Ignore the symbols "&|!" in full text searches; don't treat a leading '-' as the "NOT" operator. Use correct tsquery expressions for search result ranking.

Description of the change

This branch fixes numerous test failures which were triggered by the
changes from lp:~adeuring/launchpad/bug-1020443 (already approved).

In this branch, I dropped the questionble feature that the symbols
"&", "|", "!" are treaded as logical operators in full text search
queries.

This change had more side effects han I expected. DUring my work on
the fix I noticed two interesting bugs:

  - the ranking of search results was sometimes wrong
  - the words used in full text searches were sometimes stemmed twice
    -- and the stemming algorithm from the Postgres text search
    implementation is not idempotent, for certain words. Two examples
    I noticed in the tests:

    stemmed("extension") -> "extens"
    stemmed("extens") -> "exten"
    stemmed("cheese") -> "chees"
    stemmed("chees") -> "chee"

When a text is indexed after a change, the indexer stores the stem of
the words in the FTI; when a full text search expression is processed,
the procedure to_tsquery('searchtext') parses the search text into
tokens, and if a token is treated as a word, it is stemmed. Finally,
the stemmed search words are looked up in an FTI column.
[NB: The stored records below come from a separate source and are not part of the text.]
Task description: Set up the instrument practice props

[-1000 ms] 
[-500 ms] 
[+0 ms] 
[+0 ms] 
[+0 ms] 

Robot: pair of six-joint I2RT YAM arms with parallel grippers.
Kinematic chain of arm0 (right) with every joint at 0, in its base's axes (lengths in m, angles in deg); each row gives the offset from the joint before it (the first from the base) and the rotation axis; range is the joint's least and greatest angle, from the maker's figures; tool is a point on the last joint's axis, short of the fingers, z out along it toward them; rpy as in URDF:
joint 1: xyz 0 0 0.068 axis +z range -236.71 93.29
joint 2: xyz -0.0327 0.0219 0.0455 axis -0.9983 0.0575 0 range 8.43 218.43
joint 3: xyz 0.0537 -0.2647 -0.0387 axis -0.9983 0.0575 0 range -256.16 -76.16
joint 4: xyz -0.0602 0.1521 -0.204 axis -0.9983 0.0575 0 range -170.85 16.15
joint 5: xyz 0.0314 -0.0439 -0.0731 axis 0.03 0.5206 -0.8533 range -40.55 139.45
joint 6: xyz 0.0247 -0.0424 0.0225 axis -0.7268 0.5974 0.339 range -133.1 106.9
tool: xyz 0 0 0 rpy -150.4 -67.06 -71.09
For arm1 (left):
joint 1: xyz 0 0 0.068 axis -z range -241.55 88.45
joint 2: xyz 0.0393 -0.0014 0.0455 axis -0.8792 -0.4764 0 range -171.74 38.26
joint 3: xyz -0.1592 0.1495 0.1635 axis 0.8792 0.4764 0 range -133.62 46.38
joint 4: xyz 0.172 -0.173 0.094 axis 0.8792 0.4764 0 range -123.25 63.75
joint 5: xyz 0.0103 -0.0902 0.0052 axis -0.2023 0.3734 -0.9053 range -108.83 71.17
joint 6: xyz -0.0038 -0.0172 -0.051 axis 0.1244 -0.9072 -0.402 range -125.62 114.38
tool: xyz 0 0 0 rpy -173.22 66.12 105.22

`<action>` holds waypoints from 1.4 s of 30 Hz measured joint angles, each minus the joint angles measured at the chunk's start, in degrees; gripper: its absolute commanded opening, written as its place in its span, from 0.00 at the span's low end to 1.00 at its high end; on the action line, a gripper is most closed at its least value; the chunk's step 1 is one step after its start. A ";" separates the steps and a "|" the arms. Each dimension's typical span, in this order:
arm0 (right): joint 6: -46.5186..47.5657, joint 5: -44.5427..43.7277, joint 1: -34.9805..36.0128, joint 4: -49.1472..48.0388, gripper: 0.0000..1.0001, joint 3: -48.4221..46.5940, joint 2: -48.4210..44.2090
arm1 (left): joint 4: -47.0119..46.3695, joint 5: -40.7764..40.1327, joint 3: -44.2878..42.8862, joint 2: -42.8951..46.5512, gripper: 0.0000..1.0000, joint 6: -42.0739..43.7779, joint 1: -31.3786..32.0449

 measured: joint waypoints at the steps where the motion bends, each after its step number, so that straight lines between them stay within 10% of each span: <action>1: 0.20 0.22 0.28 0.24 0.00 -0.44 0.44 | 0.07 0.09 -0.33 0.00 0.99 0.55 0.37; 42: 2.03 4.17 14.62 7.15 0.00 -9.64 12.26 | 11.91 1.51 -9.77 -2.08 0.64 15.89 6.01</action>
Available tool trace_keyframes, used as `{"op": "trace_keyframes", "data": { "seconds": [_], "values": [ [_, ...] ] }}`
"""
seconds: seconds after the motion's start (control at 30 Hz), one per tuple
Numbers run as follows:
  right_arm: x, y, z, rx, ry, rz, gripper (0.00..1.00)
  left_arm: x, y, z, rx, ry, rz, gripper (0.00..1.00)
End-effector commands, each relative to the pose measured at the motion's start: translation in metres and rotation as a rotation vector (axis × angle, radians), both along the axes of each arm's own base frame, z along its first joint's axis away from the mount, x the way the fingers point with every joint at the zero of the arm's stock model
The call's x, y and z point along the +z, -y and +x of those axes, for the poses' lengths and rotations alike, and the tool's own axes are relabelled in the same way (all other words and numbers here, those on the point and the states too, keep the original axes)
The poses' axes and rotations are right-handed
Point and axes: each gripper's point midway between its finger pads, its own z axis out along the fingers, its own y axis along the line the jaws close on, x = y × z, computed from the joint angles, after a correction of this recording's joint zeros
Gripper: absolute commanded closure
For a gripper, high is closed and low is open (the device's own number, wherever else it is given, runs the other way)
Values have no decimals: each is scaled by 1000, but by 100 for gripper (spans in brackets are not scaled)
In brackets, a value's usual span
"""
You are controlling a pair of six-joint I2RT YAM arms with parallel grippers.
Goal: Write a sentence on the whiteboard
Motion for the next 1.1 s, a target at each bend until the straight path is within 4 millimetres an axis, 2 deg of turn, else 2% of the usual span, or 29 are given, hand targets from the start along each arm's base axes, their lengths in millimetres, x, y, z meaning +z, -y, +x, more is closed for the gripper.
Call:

So, if we have the word "cheese" in an indexed text, "chees" is stored
in the FTI. During a regular search for "cheese", "cheese" is passed
(via the procedure ftq()) to to_tsquery(), and to_tsquery returns a
tsquery object containing the word "chees".

The broken searches call the function nl_phrase_search(), which issue
qn SQL query like "SELECT ftq('cheese')", which returns a string
representation of a tsquery. nl_phrase_search() extracts the different
stemmed words from the result, builds all subsets having one element
less than the original set of stemmd words, creates AND expressions
for the words of these subsets and finnaly returns an OR expression
of the AND expressions. In other words: It builds a query where at most
one word from the original search term may be missing in the searched
texts.

The string returned by nl_phrase_search() was often passed again to
ftq(). This has two side effects:

  - ftq() calls to_tsquery() again, but now with the stemmed words,
    leading to mappings like "cheese" -> "chees" -> "chee" -- and
    the search will not return data having the original word "cheese".
    And if "chee" instead if "chees" is used in the "sort by rank"
    expression, we get the wrong sort order.
  - ftq() now converts the symbols "&|!" to " ". (See the MP for
    lp:~adeuring/launchpad/bug-1020443 for the reason of this change)
    This means that the '|' is converted into an implicit AND, hence
    the feature is dropped to find texts where one word from the search
    string may be mssing.

notes about the changes in detail:

lib/lp/answers/doc/faq-vocabulary.txt:

ranking bug.

lib/lp/answers/doc/faq.txt:

'|' no longer treated equivalent to "OR"

lib/lp/answers/model/faq.py:

Avoid "double calls" of ftq(). fti_search is the result of an
nl_phrase_search() call; these results can be directly used
as tsquery expressions. If a query string is used like

  'query&string'::tsquery

the words are not stemmed. (See chapter 8.11.2 of the Postgres 9.1
documentation.)

test: ./bin/test -vvt lib/lp/answers/doc/faq.txt
      ./bin/test -vvt lib/lp/answers/stories/this-is-a-faq.txt

lib/lp/answers/model/question.py

class QuestionSearch is the base class a number of other classes.
Most of them store search phrases provided by a user in
self.search_text, with one exception: class SimilarQuestionsSearch.
The class stores the result of nl_phrase_search() in self.search_text.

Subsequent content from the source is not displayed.